> [EXERCISE BRIEF]: Output verbatim the lines beginning at the one that contains "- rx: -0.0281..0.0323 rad" and ending at the last line of the material, inclusive of both.
=== DATA BELOW ===
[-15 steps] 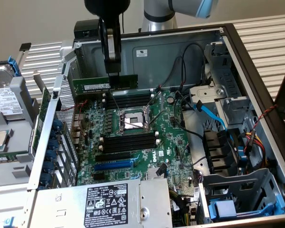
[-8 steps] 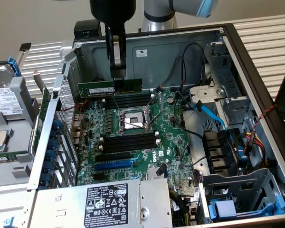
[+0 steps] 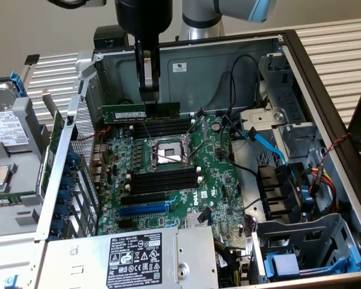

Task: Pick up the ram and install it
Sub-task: 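Pick up the ram and move it above insertion slot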

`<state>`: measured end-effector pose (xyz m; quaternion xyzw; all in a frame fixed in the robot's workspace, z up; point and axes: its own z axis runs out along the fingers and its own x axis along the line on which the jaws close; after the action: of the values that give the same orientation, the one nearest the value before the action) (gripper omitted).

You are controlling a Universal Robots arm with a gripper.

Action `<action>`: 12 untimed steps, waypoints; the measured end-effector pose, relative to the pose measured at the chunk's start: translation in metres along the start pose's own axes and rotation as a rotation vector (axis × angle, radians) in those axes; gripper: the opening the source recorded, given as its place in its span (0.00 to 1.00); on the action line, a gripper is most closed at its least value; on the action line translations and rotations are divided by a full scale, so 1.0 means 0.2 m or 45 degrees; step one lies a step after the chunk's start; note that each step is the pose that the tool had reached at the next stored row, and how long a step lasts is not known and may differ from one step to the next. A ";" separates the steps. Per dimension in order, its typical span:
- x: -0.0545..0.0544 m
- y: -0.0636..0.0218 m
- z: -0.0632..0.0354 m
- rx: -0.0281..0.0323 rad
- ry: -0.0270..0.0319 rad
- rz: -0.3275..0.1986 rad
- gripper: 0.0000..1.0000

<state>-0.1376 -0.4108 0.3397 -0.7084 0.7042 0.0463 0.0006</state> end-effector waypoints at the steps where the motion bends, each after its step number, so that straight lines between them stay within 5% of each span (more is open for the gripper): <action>1: -0.01 0.000 0.004 0.0017 0.0019 0.000 0.13; 7: -0.05 -0.001 0.012 0.0466 0.0238 0.000 0.13; 12: -0.05 -0.003 0.036 0.0509 0.0348 0.003 0.13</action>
<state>-0.1374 -0.4000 0.3331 -0.7079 0.7059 0.0225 0.0051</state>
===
> [RESPONSE TO THE EXERCISE]:
- rx: -0.0281..0.0323 rad
- ry: -0.0270..0.0319 rad
- rz: -0.3275..0.1986 rad
- gripper: 0.0000..1.0000

<state>-0.1376 -0.4108 0.3397 -0.7084 0.7042 0.0463 0.0006</state> end-effector waypoints at the steps where the motion bends, each after its step number, so that straight lines between them stay within 5% of each span (more is open for the gripper): <action>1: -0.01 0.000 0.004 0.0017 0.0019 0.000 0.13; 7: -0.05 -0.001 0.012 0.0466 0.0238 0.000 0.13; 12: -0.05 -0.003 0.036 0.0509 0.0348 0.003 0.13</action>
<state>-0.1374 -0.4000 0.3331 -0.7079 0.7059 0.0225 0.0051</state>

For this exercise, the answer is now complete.